Les inspecteurs et contrôleurs du travail, accompagnés d’agents administratifs de l’Inspection générale sont montés au créneau pour dénoncer le sabotage des instructions formellement données par le Président de la République, Félix Tshisekedi, par les ministres des Finances et du Budget.
Devant le Centre financier de Kinshasa qui abrite les ministères des Finances et du Budget, ces agents et cadres de l’IGT réclament notamment le paiement d’arriérés de salaire ainsi que leur intégration à la paie.
Ces contestations s’inscrivent dans un contexte de réforme de l’Inspection générale du Travail (IGT) en République démocratique du Congo.
Lors de la 94ᵉ réunion du Conseil des ministres tenue le vendredi 10 juillet à Kinshasa, le président de la République Félix Tshisekedi a présenté un vaste chantier visant à réformer en profondeur l’IGT.
De son avis, cette réforme doit permettre de renforcer le respect de la législation sociale de mieux protéger les travailleurs de prévenir les conflits sociaux et d’améliorer le climat des affaires, en réaffirmant les missions de l’institution.
Cependant, il avait relevé que l’action de l’IGT reste freinée par des insuffisances institutionnelles, organisationnelles, financières, logistiques et opérationnelles, réduisant sa capacité à couvrir l’ensemble du territoire national.
Dans ce cadre, le Président Tshisekedi avait exigé le renforcement de l’autonomie administrative et financière de l’Inspection générale du Travail ainsi que la garantie d’une rémunération conforme au statut des inspecteurs et contrôleurs du travail, avec une mensualisation régulière de leurs avantages.

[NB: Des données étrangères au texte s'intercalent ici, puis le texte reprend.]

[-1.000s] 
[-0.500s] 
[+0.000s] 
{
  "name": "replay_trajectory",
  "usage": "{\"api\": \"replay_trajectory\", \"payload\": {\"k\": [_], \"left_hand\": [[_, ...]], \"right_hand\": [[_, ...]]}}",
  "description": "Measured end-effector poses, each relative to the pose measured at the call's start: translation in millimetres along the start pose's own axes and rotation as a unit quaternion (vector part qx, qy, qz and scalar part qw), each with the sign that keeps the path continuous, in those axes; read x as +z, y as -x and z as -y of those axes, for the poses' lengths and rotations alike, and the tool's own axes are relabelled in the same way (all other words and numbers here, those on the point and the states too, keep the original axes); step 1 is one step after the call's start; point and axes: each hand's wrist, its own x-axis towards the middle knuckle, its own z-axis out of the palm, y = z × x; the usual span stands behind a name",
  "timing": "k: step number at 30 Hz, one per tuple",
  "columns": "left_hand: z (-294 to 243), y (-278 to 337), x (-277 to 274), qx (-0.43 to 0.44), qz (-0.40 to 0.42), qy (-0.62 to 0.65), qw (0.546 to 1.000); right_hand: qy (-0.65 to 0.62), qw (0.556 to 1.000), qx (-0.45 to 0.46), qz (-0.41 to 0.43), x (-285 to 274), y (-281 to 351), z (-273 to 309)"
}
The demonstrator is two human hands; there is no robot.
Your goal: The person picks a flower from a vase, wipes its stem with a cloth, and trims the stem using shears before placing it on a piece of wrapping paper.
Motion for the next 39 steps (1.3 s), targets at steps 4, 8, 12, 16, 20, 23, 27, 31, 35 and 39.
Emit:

Or, en sit-in au Centre financier, les manifestants estiment que ces engagements ne se traduisent pas encore par des décisions concrètes. Ils demandent le versement immédiat des six mois d’arriérés de salaire et l’inscription effective de l’ensemble des agents concernés dans la paie régulière.
À travers leur sit-in, inspecteurs, contrôleurs et agents administratifs disent vouloir faire entendre leurs revendications et rappeler que la réforme de l’IGT ne pourra être crédible que si l’institution dispose des moyens nécessaires et si ses agents sont rémunérés conformément aux orientations annoncées par le sommet de l’État.